Fortescue’s foray coincides with prices and demand at record highs, helping to pay for expansion and fund its A$4 billion debt. Spot prices have more than doubled in two years and Merrill Lynch expects a further record 71 per cent lift when Rio and BHP Billiton strike a new deal with global steelmakers for benchmark contract prices.
Demand for iron ore, the key mineral used in blast furnaces to produce steel, is being driven by rapid growth in steel consumption in China and other emerging markets. Meanwhile, Morgan Stanley forecasts a shortage of supply for at least another five years. Some analysts fear unplanned production delays in what is a greenfield production and are anxious about rapid expansion when debt markets are nervous and labour and equipment are in short supply.

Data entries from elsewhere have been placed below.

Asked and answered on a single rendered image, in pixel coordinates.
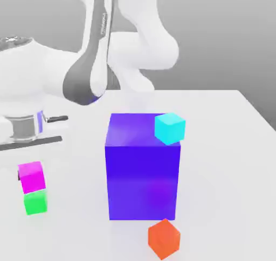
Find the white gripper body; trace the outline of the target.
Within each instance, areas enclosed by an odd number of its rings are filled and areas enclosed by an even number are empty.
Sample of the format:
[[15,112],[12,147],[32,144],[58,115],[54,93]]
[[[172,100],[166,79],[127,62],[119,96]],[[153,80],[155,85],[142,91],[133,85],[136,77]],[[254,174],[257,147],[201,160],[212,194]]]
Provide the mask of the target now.
[[62,136],[0,144],[0,158],[33,158],[63,152]]

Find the small magenta cube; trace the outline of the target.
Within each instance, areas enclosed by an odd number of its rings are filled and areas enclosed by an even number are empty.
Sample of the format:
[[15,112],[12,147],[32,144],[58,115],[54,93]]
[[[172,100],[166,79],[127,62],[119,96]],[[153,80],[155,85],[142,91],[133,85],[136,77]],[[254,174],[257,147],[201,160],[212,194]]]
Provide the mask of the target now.
[[18,165],[18,176],[24,194],[46,188],[43,166],[40,161]]

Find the small green cube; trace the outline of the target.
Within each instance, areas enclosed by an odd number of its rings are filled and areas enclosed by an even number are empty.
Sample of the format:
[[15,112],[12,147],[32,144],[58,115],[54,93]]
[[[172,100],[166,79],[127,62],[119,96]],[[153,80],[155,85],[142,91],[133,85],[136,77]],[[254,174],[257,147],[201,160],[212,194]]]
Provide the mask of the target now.
[[27,215],[47,212],[47,190],[41,189],[25,194],[24,206]]

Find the small cyan cube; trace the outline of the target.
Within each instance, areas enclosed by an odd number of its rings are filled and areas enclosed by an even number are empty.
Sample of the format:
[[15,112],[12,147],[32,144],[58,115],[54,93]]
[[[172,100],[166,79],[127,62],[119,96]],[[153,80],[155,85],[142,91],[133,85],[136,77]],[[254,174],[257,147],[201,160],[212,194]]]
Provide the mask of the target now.
[[185,137],[186,121],[175,113],[158,115],[154,123],[155,137],[166,145],[178,143]]

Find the small orange cube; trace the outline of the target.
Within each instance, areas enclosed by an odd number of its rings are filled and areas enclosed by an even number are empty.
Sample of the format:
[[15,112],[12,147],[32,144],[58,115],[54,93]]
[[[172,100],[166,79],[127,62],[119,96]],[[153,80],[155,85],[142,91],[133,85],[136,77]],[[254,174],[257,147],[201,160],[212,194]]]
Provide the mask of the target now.
[[181,233],[166,218],[148,228],[148,245],[160,260],[180,249]]

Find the large purple box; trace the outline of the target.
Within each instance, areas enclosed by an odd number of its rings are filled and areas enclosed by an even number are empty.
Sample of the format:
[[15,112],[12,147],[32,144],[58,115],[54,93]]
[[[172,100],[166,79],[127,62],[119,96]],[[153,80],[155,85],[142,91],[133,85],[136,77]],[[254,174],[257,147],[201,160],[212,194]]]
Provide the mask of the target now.
[[105,142],[110,220],[174,220],[181,145],[154,135],[156,114],[112,113]]

Len Eldridge, a Macquarie analyst, said: “They haven’t stepped back and said they’ll do 55 million tonnes into the market, then assess the expansion options. They’ve said we’re going to do 55, we’re going to 100, we’re going to 200. We’re not negative on the stock, but they’ve certainly set themselves expectations.”
However, Mr Rowley said: “You can’t expect to stay competitive in a mass-production business which is about volume, like this is, and stay small. The real value, the real return to investors in this game, is obviously volume.”
The company is a pure play on iron ore and a bet on China, which is the biggest steel producer, steel consumer, steel exporter and iron ore importer.
Mr Rowley said: “You’ve got China, very quickly followed by India. And at the moment we’re just talking about infrastructure.
“It is the growing market. It is the place where 1.5 billion consumers are coming into the commercial market of the world. That has not happened in my lifetime or my parents’ lifetime and I doubt it will happen again in my grandchildren’s lifetime. It is an amazing fundamental change to the industrial and commercial framework of the world.”